EXTRACTED DATA section start

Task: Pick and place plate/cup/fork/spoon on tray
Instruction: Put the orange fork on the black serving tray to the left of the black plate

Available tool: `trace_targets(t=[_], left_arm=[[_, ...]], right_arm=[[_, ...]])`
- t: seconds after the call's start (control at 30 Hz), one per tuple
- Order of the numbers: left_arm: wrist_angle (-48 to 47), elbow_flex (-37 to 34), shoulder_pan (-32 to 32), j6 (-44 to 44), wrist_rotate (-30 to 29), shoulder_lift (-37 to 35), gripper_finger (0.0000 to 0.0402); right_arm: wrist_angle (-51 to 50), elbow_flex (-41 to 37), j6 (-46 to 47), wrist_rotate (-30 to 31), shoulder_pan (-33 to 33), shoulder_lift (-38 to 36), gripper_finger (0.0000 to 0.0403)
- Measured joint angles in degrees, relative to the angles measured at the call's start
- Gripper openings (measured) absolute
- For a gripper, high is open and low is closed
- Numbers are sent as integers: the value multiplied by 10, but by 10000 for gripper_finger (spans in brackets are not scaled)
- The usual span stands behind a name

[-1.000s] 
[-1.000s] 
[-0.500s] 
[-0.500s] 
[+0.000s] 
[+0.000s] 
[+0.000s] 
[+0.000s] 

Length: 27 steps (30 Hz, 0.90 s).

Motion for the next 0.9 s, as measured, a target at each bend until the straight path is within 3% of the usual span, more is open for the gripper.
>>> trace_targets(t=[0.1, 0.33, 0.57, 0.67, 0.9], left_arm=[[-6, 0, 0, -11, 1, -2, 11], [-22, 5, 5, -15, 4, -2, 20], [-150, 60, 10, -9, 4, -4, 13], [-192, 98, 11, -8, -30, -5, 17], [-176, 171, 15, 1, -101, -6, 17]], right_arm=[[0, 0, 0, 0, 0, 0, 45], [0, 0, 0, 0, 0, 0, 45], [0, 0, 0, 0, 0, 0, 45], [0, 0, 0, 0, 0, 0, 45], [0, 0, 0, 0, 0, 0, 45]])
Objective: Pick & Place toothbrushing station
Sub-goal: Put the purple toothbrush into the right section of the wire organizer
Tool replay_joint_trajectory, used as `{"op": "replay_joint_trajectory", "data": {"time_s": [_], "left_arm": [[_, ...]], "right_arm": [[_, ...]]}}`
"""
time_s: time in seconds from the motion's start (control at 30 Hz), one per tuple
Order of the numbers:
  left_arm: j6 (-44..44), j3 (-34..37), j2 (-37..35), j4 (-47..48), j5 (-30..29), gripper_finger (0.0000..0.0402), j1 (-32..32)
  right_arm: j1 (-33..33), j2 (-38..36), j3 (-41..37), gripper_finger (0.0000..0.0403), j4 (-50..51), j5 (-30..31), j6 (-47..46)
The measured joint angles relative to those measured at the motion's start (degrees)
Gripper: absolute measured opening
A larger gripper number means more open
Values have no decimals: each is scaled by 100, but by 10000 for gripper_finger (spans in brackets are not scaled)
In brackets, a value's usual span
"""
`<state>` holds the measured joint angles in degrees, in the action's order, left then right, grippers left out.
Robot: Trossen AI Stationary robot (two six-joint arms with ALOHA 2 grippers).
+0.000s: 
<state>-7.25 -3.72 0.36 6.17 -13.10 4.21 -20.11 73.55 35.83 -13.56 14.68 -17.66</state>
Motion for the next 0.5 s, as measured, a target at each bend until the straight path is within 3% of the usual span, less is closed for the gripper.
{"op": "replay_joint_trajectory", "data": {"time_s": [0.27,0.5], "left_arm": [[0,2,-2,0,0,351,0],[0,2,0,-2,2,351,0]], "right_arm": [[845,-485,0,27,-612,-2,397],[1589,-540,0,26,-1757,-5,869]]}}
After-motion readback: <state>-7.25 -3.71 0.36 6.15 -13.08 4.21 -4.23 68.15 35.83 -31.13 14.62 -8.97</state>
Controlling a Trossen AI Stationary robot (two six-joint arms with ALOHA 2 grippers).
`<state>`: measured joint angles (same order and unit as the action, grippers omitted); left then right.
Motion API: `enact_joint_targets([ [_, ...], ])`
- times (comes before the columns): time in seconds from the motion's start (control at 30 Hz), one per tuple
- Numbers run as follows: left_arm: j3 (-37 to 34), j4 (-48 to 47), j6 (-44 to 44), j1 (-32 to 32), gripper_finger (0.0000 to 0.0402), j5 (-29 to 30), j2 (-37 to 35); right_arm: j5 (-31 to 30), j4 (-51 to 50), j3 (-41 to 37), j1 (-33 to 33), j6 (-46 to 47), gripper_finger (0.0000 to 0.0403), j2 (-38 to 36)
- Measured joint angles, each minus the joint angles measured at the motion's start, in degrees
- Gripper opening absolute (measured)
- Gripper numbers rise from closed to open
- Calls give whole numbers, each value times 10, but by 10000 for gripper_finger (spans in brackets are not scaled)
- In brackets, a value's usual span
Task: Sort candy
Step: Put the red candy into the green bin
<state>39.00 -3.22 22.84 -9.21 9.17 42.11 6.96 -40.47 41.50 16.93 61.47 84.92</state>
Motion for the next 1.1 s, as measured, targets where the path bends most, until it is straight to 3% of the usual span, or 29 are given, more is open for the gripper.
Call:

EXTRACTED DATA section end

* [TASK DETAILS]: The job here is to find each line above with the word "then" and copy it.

* [EXERCISE RESPONSE]:
`<state>` holds the measured joint angles in degrees, in the action's order, left then right, grippers left out.
`<state>`: measured joint angles (same order and unit as the action, grippers omitted); left then right.

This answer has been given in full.